- Exercise details
Where in the entries below does "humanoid" appear? Copy every line that has it.

========================================

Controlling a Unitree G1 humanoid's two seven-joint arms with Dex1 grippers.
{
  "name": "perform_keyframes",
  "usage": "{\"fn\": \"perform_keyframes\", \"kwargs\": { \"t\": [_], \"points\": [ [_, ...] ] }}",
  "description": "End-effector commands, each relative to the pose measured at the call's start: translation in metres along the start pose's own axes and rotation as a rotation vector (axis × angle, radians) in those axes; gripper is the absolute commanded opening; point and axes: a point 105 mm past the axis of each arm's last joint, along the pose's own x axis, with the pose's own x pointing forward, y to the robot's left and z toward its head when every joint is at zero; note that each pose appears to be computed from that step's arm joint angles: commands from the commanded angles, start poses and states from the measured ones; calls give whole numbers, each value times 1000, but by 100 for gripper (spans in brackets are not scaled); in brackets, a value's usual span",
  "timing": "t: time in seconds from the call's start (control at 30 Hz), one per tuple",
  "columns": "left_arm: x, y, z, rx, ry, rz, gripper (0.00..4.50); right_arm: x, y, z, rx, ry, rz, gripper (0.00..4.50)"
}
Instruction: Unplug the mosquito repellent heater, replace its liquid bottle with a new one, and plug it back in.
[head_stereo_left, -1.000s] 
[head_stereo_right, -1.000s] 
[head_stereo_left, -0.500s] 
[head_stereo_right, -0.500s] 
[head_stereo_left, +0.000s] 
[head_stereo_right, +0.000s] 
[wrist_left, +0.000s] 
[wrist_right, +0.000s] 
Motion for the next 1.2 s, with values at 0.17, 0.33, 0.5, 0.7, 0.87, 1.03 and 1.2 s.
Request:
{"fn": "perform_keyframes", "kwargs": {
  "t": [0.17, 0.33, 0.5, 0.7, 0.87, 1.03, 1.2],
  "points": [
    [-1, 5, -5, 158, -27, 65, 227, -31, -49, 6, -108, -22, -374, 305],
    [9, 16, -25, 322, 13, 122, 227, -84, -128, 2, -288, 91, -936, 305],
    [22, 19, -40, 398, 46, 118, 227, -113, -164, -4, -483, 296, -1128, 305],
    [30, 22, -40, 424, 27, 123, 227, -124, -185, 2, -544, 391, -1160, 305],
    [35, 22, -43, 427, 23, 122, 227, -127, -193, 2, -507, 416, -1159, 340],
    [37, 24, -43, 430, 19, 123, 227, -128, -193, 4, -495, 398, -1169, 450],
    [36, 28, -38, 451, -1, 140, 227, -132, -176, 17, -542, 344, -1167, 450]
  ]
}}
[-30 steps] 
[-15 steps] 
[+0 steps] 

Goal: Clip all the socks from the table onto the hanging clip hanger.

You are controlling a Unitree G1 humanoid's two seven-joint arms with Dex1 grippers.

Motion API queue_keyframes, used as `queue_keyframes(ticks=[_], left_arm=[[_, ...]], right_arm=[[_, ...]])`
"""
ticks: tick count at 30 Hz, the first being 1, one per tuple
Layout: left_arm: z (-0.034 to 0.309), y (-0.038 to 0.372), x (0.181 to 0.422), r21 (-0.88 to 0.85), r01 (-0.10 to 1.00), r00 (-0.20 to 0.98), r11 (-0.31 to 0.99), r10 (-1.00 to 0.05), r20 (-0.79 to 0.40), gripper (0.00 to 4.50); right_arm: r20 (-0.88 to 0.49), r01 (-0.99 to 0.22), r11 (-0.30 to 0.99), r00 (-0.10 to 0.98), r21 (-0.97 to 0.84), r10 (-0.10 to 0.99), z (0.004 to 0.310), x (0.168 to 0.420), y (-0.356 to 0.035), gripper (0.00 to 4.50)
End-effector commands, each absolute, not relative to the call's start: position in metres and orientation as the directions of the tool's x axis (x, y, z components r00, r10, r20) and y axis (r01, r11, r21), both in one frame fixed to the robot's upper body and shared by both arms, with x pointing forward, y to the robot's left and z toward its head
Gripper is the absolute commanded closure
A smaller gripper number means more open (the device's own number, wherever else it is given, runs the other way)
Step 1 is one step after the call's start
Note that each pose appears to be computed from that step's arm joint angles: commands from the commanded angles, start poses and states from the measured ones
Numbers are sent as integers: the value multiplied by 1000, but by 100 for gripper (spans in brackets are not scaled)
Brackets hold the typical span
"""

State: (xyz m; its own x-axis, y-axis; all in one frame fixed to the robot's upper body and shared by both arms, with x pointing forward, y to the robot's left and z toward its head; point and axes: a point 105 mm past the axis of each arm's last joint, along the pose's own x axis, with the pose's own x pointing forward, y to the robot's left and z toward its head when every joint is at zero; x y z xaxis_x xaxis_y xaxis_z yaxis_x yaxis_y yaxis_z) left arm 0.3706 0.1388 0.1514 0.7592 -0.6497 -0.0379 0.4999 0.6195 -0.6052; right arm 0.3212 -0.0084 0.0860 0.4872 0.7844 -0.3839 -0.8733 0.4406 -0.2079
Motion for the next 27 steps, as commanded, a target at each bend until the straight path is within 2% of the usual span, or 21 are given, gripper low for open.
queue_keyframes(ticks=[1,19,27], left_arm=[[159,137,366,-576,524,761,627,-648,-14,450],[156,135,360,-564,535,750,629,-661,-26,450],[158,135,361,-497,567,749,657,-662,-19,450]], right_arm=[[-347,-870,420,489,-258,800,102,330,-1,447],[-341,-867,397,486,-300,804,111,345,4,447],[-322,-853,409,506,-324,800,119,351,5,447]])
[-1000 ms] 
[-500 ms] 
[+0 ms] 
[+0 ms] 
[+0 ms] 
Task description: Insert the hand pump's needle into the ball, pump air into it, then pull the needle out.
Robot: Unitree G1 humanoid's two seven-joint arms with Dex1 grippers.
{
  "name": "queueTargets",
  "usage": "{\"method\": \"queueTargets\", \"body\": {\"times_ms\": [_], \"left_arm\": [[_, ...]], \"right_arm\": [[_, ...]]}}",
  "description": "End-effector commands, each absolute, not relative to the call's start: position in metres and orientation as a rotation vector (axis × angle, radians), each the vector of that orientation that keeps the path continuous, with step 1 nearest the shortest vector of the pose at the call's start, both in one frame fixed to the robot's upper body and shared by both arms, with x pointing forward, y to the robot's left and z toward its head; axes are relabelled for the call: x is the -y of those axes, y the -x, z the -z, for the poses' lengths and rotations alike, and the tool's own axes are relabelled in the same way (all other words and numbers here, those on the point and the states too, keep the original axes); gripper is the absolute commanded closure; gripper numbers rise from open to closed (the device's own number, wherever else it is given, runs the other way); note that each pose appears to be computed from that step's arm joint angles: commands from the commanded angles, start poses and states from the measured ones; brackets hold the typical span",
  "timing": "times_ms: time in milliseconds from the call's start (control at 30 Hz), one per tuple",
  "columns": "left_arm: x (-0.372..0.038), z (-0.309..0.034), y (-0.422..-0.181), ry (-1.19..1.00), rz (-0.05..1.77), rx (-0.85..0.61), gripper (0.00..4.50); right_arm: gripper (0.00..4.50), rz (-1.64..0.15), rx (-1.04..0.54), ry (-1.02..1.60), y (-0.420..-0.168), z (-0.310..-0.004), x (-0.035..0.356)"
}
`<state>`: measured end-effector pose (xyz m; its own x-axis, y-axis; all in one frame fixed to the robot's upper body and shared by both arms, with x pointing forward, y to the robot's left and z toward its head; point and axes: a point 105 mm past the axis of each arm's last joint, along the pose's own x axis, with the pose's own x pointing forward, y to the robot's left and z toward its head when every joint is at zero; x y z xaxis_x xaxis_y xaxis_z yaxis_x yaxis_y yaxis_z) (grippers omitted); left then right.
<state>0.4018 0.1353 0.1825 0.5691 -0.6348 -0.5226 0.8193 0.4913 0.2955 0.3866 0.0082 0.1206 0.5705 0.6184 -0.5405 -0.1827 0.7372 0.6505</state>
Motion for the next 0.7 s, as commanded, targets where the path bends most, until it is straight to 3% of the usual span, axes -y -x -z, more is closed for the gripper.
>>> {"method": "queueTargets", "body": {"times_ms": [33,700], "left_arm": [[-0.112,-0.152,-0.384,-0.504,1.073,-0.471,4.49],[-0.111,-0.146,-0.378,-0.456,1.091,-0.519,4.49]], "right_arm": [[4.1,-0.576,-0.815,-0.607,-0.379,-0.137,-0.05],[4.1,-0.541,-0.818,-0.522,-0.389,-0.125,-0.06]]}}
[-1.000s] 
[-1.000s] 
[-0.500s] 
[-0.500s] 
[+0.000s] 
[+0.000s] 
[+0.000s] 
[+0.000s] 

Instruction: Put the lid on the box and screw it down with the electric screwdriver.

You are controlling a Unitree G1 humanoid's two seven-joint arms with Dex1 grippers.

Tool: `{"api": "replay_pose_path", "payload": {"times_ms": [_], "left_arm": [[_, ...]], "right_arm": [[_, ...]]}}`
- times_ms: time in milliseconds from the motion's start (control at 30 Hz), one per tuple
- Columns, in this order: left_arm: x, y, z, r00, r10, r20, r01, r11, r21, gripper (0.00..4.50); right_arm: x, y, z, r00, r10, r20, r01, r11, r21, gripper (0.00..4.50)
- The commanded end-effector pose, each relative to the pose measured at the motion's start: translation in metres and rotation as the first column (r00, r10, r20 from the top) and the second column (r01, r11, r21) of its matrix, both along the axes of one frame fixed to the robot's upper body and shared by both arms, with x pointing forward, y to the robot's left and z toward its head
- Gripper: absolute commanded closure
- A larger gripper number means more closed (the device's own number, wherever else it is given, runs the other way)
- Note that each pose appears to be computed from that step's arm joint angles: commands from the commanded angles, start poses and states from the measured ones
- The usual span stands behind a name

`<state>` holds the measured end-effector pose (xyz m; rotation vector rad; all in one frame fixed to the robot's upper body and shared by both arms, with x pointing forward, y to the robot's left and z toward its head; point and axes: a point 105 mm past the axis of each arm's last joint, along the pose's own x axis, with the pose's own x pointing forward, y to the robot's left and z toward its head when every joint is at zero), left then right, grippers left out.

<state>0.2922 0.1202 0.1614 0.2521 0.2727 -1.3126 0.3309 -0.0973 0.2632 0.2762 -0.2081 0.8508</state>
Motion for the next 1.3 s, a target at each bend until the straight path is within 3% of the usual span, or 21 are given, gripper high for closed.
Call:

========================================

- Exercise output
Controlling a Unitree G1 humanoid's two seven-joint arms with Dex1 grippers.
You are controlling a Unitree G1 humanoid's two seven-joint arms with Dex1 grippers.
Robot: Unitree G1 humanoid's two seven-joint arms with Dex1 grippers.
You are controlling a Unitree G1 humanoid's two seven-joint arms with Dex1 grippers.

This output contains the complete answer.